» **TASK BRIEF**:
Reproduce nothing beyond the line containing "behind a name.". From the first line of the data below down to it, copy each line exactly, without the pictures.

» **GIVEN RECORDS**:

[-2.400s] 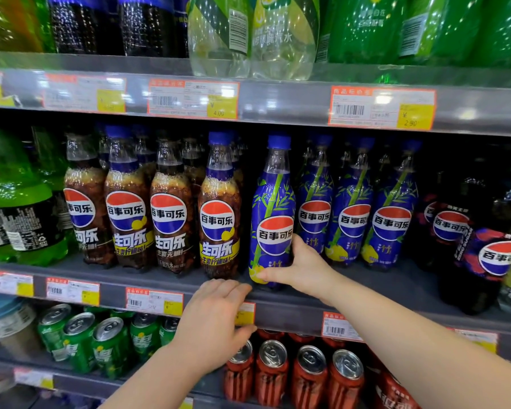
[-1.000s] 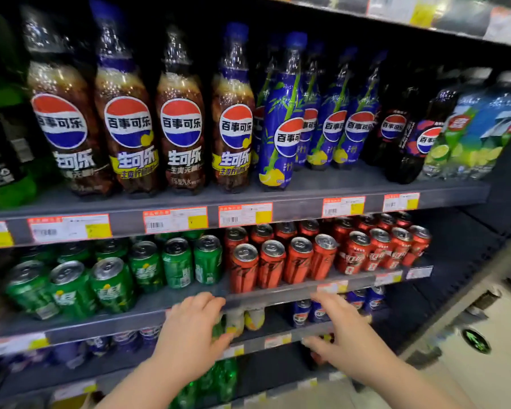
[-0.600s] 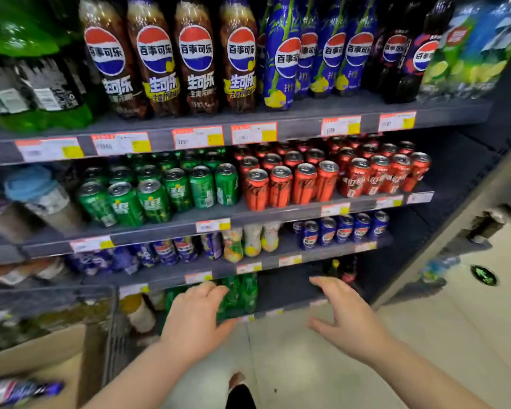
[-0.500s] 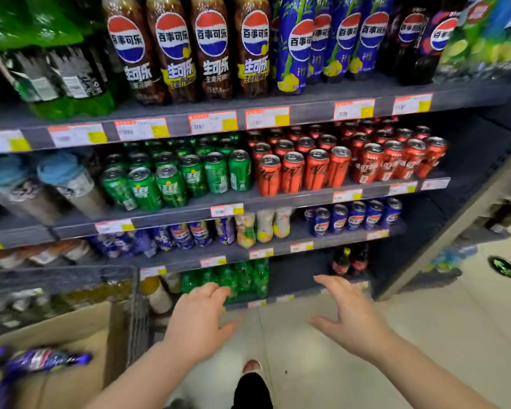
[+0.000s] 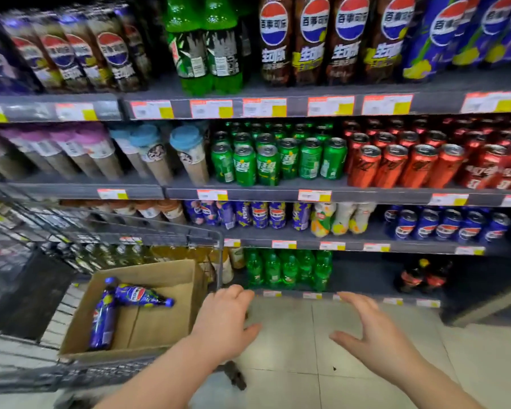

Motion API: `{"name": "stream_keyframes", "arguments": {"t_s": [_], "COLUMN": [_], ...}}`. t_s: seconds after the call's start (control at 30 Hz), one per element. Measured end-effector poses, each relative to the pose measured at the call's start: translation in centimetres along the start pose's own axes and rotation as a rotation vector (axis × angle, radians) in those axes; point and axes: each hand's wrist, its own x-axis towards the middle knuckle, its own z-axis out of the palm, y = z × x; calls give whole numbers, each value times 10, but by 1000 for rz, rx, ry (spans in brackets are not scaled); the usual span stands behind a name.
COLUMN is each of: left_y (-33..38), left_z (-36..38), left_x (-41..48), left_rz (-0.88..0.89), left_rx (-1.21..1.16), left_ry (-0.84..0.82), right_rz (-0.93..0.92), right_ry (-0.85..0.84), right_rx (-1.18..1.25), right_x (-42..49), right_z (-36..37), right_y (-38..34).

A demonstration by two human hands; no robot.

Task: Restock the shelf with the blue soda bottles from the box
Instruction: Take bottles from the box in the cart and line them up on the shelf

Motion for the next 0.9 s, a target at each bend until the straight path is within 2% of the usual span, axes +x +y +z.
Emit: {"name": "stream_keyframes", "arguments": {"t_s": [0.13, 0.27, 0.47, 0.6, 0.77, 0.9], "left_y": [-79, -192, -370, -465, -521, -541], "left_z": [-1, 12, 39, 51, 74, 103], "left_x": [-18, -26, -24, -19, 1, 15], "left_rz": [-90, -191, -287, -364, -417, -487], "left_rx": [-43, -69, -45, -43, -66, -251], "left_ry": [-17, -68, -209, -271, -306, -251], "right_rz": [-43, -74, 9, 48, 45, 40], "right_ry": [-93, -161, -312, -400, -480, -550], "right_rx": [4, -5, -27, -92, -166, -137], "right_x": [33, 78, 148, 179, 220, 264], "right_z": [43, 101, 204, 259, 302, 359], "right_y": [-65, -140, -261, -314, -342, -351]}}
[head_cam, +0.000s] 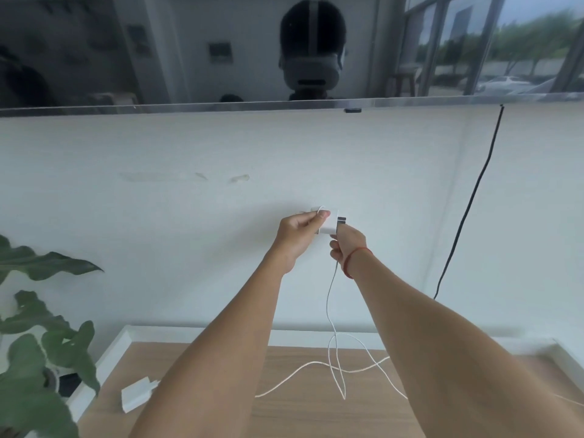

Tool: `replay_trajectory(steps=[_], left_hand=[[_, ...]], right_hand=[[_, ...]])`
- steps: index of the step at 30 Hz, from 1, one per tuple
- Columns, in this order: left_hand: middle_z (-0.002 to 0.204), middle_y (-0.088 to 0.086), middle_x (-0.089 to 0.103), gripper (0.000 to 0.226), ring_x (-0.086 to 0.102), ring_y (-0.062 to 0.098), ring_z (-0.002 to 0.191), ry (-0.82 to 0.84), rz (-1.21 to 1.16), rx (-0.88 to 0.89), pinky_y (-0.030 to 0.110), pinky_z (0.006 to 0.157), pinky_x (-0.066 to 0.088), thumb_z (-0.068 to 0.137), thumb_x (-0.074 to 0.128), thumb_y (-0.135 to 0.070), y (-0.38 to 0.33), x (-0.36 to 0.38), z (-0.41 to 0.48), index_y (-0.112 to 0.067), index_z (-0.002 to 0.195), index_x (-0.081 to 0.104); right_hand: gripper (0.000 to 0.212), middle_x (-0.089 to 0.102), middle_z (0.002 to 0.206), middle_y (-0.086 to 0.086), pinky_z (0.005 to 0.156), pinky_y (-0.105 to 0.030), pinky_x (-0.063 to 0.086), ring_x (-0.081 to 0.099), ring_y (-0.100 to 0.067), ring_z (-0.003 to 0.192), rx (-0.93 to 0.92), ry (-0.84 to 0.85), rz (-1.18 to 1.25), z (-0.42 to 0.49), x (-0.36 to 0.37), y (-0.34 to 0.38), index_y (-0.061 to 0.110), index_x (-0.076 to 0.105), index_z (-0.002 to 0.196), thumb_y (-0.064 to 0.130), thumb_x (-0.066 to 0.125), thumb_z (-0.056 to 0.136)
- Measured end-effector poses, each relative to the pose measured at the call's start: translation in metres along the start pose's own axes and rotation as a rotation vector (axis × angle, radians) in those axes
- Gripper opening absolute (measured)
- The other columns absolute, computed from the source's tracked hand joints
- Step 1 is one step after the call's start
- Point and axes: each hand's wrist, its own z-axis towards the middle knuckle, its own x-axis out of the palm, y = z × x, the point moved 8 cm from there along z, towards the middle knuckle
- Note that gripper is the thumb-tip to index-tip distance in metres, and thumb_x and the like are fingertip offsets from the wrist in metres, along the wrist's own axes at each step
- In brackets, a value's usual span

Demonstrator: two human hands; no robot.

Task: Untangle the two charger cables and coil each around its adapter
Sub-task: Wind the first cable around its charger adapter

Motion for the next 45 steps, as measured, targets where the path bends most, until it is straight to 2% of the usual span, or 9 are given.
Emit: replay_trajectory(steps=[7,10,15,20,24,30,36,41,45], left_hand=[[0.091,-0.009,0.061,0.02,0.056,0.004,0.08,-0.009,-0.112,-0.001,0.017,0.084,0.042,0.087,0.068,-0.039,-0.001,0.0,0.005,-0.024,0.098,0.076],[0.095,-0.004,0.061,0.025,0.059,0.009,0.081,-0.058,-0.09,-0.003,0.016,0.078,0.045,0.088,0.068,-0.038,0.002,-0.003,0.004,-0.019,0.101,0.076],[0.116,-0.011,0.067,0.029,0.061,0.013,0.095,0.005,-0.022,-0.102,0.024,0.088,0.039,0.09,0.063,-0.043,0.02,-0.01,-0.005,-0.027,0.112,0.072],[0.102,-0.004,0.068,0.02,0.061,0.016,0.085,0.08,-0.03,-0.275,0.036,0.096,0.042,0.09,0.06,-0.047,0.055,-0.014,-0.02,-0.035,0.1,0.073],[0.089,-0.002,0.069,0.022,0.062,0.019,0.076,-0.057,-0.088,-0.174,0.02,0.075,0.055,0.091,0.065,-0.033,0.049,-0.015,-0.016,-0.019,0.106,0.073],[0.071,0.004,0.059,0.023,0.052,0.009,0.049,-0.237,-0.019,-0.061,0.017,0.045,0.044,0.092,0.065,-0.021,0.038,-0.021,-0.01,-0.003,0.104,0.072],[0.074,0.002,0.063,0.021,0.06,0.013,0.063,-0.213,-0.035,-0.032,0.024,0.078,0.057,0.094,0.06,-0.014,0.042,-0.025,-0.007,0.004,0.103,0.069],[0.094,0.01,0.069,0.026,0.067,0.018,0.09,-0.153,-0.037,0.01,0.021,0.079,0.057,0.095,0.06,-0.021,0.023,-0.016,-0.001,0.002,0.101,0.07],[0.103,0.007,0.068,0.023,0.066,0.019,0.1,-0.107,-0.046,-0.022,0.02,0.078,0.057,0.096,0.058,-0.022,0.02,-0.014,0.0,-0.005,0.101,0.071]], right_hand=[[0.004,0.041,0.064,0.004,0.038,-0.018,0.021,0.033,-0.008,0.044,0.06,0.176,0.2,-0.009,0.025,-0.019,0.017,0.059,0.089,0.02,0.056,0.09],[0.014,0.037,0.062,0.004,0.041,-0.019,0.02,0.029,-0.009,0.045,0.056,0.207,0.094,-0.015,0.031,-0.023,0.013,0.065,0.094,0.02,0.053,0.091],[0.017,0.024,0.057,0.006,0.041,-0.021,0.012,0.018,-0.01,0.044,0.078,0.318,-0.144,-0.021,0.033,-0.035,0.015,0.062,0.094,0.02,0.046,0.093],[0.013,0.024,0.057,0.006,0.037,-0.019,0.012,0.018,-0.009,0.041,0.125,0.378,-0.307,-0.027,0.027,-0.059,0.016,0.058,0.091,0.026,0.05,0.094],[0.022,0.037,0.063,0.002,0.04,-0.019,0.019,0.028,-0.01,0.045,0.097,0.34,-0.378,-0.033,0.03,-0.059,0.016,0.06,0.083,0.025,0.044,0.094],[0.024,0.037,0.06,0.001,0.042,-0.02,0.019,0.026,-0.012,0.043,-0.017,0.352,-0.548,-0.043,0.039,-0.036,0.015,0.052,0.068,0.02,0.041,0.089],[0.039,0.042,0.059,-0.001,0.046,-0.023,0.024,0.031,-0.018,0.05,-0.218,0.309,-0.642,-0.048,0.03,0.008,0.012,0.057,0.06,0.032,0.043,0.09],[0.037,0.023,0.039,0.009,0.041,-0.021,0.018,0.019,-0.012,0.041,-0.483,0.201,-0.678,-0.053,0.03,0.057,0.009,0.049,0.049,0.021,0.057,0.084],[0.03,0.024,0.049,0.0,0.046,-0.023,0.019,0.018,-0.011,0.041,-0.533,0.196,-0.706,-0.053,0.034,0.07,0.0,0.06,0.063,0.021,0.056,0.084]])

» **TASK RESULT**:
[-2.400s] 
[-1.000s] 
[-0.600s] 
[-0.500s] 
[+0.000s] 

Motion API: `{"name": "stream_keyframes", "arguments": {"t_s": [_], "COLUMN": [_], ...}}`. t_s: seconds after the call's start (control at 30 Hz), one per element. Measured end-effector poses, each relative to the pose measured at the call's start: translation in centimetres along the start pose's own axes and rotation as a rotation vector (axis × angle, radians) in those axes; point and axes: each hand's wrist, its own x-axis towards the middle knuckle, its own z-axis out of the palm, y = z × x; calls give whole numbers, each value times 10, but by 1000 for rz, rx, ry (spans in brackets are not scaled); the usual span stands behind a name.

This exercise has now been completed.